Task requirements → Each entry must be written out again exactly as it stands.

━━━━━━━━

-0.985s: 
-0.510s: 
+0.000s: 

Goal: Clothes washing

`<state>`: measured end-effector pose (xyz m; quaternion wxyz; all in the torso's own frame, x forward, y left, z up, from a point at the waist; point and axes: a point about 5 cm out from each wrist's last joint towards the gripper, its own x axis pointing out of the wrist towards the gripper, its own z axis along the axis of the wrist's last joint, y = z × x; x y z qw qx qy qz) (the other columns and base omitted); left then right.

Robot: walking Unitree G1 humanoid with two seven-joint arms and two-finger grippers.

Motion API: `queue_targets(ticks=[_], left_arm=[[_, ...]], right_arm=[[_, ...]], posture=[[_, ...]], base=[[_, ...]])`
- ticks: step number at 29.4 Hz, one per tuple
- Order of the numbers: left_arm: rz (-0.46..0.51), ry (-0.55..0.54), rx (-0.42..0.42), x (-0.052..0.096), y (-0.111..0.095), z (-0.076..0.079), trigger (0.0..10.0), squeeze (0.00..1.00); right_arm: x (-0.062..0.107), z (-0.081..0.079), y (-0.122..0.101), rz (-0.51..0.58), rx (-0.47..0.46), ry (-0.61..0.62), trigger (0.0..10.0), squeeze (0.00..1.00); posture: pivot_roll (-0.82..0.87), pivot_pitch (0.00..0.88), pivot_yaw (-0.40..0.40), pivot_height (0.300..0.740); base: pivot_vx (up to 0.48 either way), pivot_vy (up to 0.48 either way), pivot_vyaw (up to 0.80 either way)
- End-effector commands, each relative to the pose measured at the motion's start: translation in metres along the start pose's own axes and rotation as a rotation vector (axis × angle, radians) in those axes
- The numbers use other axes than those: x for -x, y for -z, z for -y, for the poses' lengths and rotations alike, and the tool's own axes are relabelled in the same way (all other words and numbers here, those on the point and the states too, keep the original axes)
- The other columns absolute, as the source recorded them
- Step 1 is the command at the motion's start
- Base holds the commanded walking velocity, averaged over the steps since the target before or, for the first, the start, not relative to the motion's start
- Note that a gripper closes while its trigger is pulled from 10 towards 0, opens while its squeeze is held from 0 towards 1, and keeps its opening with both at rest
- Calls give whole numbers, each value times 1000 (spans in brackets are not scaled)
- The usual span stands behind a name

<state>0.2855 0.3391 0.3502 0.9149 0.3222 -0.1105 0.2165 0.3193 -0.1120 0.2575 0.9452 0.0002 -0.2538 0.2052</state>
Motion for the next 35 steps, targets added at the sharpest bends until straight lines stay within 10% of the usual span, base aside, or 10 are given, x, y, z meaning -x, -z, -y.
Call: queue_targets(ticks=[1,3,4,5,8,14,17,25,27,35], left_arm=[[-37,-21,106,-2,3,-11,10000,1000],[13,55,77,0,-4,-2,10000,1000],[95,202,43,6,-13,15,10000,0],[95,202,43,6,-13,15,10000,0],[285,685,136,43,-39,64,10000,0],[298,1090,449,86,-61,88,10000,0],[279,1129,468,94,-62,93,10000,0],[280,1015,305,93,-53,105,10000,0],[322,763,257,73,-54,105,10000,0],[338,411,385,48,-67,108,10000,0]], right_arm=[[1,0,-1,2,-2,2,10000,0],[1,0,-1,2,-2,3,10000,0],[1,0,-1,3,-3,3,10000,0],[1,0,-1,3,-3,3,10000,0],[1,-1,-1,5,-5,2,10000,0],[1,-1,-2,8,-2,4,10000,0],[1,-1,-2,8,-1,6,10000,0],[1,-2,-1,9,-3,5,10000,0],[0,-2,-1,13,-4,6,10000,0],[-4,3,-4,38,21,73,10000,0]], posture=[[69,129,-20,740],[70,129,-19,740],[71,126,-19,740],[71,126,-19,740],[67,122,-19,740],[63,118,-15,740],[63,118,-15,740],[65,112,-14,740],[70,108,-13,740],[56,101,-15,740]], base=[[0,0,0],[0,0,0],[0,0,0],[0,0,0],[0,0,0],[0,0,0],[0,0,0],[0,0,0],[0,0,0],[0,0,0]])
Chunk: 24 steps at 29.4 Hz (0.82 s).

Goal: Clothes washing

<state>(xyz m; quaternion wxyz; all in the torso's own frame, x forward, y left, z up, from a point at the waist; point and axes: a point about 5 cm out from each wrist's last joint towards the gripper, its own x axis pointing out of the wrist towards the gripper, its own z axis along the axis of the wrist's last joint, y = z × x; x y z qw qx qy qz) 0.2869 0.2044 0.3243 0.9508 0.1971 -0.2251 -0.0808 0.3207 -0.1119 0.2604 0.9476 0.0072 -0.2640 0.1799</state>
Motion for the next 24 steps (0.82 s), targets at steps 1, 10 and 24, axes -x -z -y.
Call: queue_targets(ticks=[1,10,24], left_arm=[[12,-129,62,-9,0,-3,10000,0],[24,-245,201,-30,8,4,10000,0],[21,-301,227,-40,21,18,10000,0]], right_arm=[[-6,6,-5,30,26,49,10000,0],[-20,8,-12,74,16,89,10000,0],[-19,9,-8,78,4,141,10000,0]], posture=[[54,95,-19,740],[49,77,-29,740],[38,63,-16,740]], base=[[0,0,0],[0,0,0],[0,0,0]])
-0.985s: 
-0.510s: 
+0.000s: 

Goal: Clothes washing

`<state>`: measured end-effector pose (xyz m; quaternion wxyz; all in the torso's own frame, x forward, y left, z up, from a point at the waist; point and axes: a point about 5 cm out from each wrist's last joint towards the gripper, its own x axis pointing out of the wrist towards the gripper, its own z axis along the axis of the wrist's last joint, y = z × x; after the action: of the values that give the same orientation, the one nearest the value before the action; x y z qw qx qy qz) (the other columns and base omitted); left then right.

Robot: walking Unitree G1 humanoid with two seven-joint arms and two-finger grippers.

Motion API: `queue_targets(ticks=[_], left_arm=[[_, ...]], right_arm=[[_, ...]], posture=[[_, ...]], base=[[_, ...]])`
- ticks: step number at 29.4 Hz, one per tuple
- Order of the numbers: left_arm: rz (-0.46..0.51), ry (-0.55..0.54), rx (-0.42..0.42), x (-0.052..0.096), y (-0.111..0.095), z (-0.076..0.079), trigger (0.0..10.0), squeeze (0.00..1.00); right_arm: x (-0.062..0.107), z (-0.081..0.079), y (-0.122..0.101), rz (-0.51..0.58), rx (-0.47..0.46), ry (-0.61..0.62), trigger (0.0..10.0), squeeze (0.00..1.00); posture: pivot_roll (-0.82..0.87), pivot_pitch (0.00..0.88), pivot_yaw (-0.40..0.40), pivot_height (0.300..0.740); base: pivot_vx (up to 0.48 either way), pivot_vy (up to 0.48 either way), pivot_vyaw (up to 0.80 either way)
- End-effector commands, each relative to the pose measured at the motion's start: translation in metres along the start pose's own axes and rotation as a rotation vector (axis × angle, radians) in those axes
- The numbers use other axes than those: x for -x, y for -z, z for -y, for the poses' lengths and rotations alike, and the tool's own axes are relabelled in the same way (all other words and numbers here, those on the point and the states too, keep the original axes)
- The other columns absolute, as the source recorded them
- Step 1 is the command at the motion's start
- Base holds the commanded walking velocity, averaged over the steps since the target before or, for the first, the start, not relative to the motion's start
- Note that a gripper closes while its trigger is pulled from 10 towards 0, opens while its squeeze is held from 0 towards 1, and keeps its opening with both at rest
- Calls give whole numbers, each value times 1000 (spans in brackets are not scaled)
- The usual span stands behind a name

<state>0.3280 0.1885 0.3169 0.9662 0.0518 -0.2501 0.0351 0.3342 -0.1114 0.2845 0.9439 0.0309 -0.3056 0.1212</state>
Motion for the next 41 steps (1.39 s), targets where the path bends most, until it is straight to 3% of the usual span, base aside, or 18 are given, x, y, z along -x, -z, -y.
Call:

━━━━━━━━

Task result →
-0.985s: 
-0.510s: 
+0.000s: 

Goal: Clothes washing

`<state>`: measured end-effector pose (xyz m; quaternion wxyz; all in the torso's own frame, x forward, y left, z up, from a point at the waist; point and axes: a point about 5 cm out from each wrist's last joint towards the gripper, its own x axis pointing out of the wrist towards the gripper, its own z axis along the axis of the wrist's last joint, y = z × x; x y z qw qx qy qz) (the other columns and base omitted); left then right.

Robot: walking Unitree G1 humanoid with two seven-joint arms and two-finger grippers.

Motion API: `queue_targets(ticks=[_], left_arm=[[_, ...]], right_arm=[[_, ...]], posture=[[_, ...]], base=[[_, ...]])`
- ticks: step number at 29.4 Hz, one per tuple
- Order of the numbers: left_arm: rz (-0.46..0.51), ry (-0.55..0.54), rx (-0.42..0.42), x (-0.052..0.096), y (-0.111..0.095), z (-0.076..0.079), trigger (0.0..10.0), squeeze (0.00..1.00); right_arm: x (-0.062..0.107), z (-0.081..0.079), y (-0.122..0.101), rz (-0.51..0.58), rx (-0.47..0.46), ry (-0.61..0.62), trigger (0.0..10.0), squeeze (0.00..1.00); posture: pivot_roll (-0.82..0.87), pivot_pitch (0.00..0.88), pivot_yaw (-0.40..0.40), pivot_height (0.300..0.740); base: pivot_vx (up to 0.48 either way), pivot_vy (up to 0.48 either way), pivot_vyaw (up to 0.80 either way)
- End-effector commands, each relative to the pose measured at the motion's start: translation in metres along the start pose's own axes and rotation as a rotation vector (axis × angle, radians) in those axes
- The numbers use other axes than those: x for -x, y for -z, z for -y, for the poses' lengths and rotations alike, and the tool's own axes are relabelled in the same way (all other words and numbers here, those on the point and the states too, keep the original axes)
- The other columns absolute, as the source recorded them
- Step 1 is the command at the motion's start
- Base holds the commanded walking velocity, averaged over the steps since the target before or, for the first, the start, not relative to the motion's start
- Note that a gripper closes while its trigger is pulled from 10 towards 0, opens while its squeeze is held from 0 towards 1, and keeps its opening with both at rest
- Calls give whole numbers, each value times 1000 (spans in brackets are not scaled)
- The usual span stands behind a name

<state>0.2855 0.3391 0.3502 0.9149 0.3222 -0.1105 0.2165 0.3193 -0.1120 0.2575 0.9452 0.0002 -0.2538 0.2052</state>
Motion for the next 35 steps, targets added at the sharpest bends until straight lines stay within 10% of the usual span, base aside, or 10 are given, x, y, z meaning -x, -z, -y.
Call: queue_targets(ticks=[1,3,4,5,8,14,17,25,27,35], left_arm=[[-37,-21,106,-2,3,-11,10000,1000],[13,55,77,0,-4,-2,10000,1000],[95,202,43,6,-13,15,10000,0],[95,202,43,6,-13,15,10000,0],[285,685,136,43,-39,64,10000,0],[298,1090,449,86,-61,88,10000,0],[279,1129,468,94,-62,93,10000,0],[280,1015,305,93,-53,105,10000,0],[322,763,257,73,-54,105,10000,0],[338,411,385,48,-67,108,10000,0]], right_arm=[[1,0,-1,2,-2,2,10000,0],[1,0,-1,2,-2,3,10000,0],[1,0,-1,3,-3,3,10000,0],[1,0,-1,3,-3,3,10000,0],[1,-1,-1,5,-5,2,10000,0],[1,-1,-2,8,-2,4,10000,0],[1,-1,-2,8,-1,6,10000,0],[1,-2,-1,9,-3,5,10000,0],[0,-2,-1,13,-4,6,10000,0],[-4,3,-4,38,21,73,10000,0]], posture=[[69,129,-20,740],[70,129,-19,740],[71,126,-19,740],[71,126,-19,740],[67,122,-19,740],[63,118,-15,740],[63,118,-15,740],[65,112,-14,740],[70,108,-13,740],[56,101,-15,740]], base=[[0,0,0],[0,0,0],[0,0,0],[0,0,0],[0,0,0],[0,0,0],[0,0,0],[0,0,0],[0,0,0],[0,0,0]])
Chunk: 24 steps at 29.4 Hz (0.82 s).

Goal: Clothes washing

<state>(xyz m; quaternion wxyz; all in the torso's own frame, x forward, y left, z up, from a point at the waist; point and axes: a point about 5 cm out from each wrist's last joint towards the gripper, its own x axis pointing out of the wrist towards the gripper, its own z axis along the axis of the wrist's last joint, y = z × x; x y z qw qx qy qz) 0.2869 0.2044 0.3243 0.9508 0.1971 -0.2251 -0.0808 0.3207 -0.1119 0.2604 0.9476 0.0072 -0.2640 0.1799</state>
Motion for the next 24 steps (0.82 s), targets at steps 1, 10 and 24, axes -x -z -y.
Call: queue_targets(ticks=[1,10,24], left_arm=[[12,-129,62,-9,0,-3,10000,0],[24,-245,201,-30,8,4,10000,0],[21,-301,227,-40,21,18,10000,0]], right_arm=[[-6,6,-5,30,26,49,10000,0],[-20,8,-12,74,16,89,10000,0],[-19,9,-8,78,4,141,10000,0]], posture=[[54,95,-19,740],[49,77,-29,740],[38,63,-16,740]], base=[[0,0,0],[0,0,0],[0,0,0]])
-0.985s: 
-0.510s: 
+0.000s: 

Goal: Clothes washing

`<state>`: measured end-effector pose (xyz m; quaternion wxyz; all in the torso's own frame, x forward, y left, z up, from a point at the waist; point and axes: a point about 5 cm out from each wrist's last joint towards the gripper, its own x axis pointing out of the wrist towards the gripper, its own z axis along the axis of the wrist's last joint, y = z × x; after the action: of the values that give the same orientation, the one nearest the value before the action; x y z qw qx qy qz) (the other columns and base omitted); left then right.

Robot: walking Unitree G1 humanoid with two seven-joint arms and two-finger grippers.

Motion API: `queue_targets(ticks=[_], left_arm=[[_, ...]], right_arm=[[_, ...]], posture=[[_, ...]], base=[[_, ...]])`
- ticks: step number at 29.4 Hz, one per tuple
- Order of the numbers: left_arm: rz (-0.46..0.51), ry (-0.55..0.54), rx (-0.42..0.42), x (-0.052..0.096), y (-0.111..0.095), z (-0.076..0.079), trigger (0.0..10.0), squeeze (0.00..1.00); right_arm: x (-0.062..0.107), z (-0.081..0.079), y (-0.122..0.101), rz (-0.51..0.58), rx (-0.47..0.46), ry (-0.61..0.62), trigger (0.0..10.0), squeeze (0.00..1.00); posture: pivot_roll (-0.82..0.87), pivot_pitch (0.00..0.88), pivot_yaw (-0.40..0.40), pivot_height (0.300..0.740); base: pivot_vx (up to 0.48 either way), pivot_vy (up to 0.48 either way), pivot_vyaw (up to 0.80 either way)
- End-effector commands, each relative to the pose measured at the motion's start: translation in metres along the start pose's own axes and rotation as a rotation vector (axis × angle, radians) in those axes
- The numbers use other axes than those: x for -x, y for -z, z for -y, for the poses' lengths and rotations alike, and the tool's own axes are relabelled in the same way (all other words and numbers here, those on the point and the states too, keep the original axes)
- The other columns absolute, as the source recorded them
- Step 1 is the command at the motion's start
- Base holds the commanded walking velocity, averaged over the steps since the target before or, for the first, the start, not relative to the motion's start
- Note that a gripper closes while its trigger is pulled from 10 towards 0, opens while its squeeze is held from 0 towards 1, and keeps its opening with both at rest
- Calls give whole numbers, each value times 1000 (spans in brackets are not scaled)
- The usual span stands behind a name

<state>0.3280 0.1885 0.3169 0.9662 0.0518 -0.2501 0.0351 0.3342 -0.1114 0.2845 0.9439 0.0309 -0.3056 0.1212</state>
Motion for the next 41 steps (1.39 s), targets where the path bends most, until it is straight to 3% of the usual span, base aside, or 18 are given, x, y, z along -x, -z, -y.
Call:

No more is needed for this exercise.